A comprehensive study on the structure, microstructure and electrical properties of a Dy-doped LaBiO3 ceramic for thermistor application

Abstract

In this work, the synthesis of dysprosium (Dy)-substituted lanthanum bismuth oxide (LaBi_0.95Dy_0.05O₃, LBDO) via solid-state reaction and its structural, microstructural, dielectric, and conductivity characterizations are systematically investigated. MADU Rietveld refinement of the X-ray diffraction data confirms that the compound exhibits an orthorhombic crystal structure at room temperature, with an average crystallite size of 49.1 nm, micro lattice strain of 0.000876, and dislocation density of 4.14 × 10¹⁴ m⁻². Scanning electron microscopy (SEM) analysis reveals a uniform grain distribution across the sample surface, which may contribute to improved electrical conductivity.

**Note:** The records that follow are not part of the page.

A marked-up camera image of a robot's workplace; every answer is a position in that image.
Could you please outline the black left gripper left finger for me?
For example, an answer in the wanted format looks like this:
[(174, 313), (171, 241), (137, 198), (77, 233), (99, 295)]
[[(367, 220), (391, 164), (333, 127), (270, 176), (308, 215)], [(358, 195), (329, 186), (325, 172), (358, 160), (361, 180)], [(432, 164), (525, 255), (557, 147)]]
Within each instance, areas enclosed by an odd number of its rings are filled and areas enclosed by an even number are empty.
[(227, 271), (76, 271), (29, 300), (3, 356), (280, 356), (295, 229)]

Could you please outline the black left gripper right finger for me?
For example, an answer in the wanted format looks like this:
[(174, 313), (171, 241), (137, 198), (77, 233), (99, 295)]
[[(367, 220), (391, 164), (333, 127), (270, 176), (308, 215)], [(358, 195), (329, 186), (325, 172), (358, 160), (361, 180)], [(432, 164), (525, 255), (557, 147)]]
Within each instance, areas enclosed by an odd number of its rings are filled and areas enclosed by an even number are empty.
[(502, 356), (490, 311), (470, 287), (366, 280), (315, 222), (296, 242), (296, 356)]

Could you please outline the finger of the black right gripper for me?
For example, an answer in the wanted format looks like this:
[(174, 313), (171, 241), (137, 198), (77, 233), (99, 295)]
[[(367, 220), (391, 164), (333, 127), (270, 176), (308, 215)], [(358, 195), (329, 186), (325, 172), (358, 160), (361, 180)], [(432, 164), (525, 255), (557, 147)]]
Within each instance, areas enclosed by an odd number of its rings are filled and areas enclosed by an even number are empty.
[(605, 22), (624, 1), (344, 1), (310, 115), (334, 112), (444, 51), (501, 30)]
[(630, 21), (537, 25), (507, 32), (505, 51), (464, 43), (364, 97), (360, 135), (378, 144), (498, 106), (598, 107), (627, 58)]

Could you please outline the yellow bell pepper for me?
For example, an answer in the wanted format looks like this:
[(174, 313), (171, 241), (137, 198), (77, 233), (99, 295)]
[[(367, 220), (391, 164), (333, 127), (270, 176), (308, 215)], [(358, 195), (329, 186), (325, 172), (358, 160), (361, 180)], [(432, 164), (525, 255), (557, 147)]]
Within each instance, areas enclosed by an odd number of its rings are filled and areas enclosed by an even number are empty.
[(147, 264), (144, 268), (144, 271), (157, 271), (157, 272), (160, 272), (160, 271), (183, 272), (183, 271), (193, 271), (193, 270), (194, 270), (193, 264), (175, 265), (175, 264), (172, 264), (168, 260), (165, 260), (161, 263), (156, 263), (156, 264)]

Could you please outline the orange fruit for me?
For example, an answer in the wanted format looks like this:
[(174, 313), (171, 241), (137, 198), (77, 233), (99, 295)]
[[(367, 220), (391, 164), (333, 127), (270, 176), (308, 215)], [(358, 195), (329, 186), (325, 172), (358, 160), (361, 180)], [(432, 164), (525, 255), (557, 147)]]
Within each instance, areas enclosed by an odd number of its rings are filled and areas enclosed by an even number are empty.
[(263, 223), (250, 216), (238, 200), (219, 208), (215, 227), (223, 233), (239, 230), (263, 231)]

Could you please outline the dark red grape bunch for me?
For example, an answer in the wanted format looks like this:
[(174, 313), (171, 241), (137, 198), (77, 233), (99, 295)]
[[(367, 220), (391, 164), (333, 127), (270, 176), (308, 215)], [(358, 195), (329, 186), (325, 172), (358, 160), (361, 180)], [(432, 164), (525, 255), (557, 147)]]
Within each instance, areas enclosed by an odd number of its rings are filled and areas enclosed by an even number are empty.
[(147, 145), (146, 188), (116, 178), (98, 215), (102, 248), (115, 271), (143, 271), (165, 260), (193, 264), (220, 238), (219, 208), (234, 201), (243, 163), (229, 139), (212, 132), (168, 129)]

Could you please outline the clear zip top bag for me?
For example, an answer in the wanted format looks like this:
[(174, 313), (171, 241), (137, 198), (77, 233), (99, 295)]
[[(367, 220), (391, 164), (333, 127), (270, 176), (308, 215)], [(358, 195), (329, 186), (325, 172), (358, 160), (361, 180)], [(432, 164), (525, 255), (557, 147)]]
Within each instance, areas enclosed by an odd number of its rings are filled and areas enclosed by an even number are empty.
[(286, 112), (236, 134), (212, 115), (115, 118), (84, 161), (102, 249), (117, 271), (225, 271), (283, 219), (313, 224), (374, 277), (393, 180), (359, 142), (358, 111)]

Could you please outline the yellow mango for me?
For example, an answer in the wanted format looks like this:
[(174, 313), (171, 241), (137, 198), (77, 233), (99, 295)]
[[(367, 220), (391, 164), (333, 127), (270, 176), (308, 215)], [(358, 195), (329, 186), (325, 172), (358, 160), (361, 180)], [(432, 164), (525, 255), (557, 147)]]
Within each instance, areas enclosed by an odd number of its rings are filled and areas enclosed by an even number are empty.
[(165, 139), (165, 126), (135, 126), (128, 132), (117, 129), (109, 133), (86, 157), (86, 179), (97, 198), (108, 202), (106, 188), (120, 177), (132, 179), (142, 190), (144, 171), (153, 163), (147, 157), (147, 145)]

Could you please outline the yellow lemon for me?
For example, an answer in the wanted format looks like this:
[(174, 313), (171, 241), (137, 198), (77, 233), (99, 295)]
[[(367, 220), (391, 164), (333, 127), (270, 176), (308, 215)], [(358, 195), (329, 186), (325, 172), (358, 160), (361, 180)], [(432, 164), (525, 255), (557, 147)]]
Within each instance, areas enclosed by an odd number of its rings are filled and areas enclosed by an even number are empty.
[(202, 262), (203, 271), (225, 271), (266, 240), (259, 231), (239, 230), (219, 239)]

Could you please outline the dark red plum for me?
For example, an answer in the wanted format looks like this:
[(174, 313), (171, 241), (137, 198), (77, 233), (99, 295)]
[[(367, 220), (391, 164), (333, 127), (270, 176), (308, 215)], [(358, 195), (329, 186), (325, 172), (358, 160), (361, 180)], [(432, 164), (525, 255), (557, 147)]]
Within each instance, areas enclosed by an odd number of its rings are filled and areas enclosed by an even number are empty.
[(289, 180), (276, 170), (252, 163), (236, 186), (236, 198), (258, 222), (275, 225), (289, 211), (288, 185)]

Furthermore, energy-dispersive X-ray spectroscopy (EDX) verifies the presence of all constituent elements (La, Bi, Dy, and O) in both weight and atomic percentages within the prepared material. The investigation of dielectric properties as a function of temperature and frequency indicates the presence of Maxwell–Wagner type dielectric dispersion. Impedance analysis confirms the negative temperature coefficient of resistance (NTCR) behavior, while modulus spectroscopy reveals a non-Debye type relaxation process. The ac conductivity study suggests a thermally activated hopping mechanism in the material. Moreover, both Nyquist and Cole–Cole plot analyses validate its semiconducting nature, making it a promising candidate for energy storage device applications. Additionally, the resistance–temperature relationship confirms an NTC thermistor characteristic, highlighting its potential use in temperature sensor devices.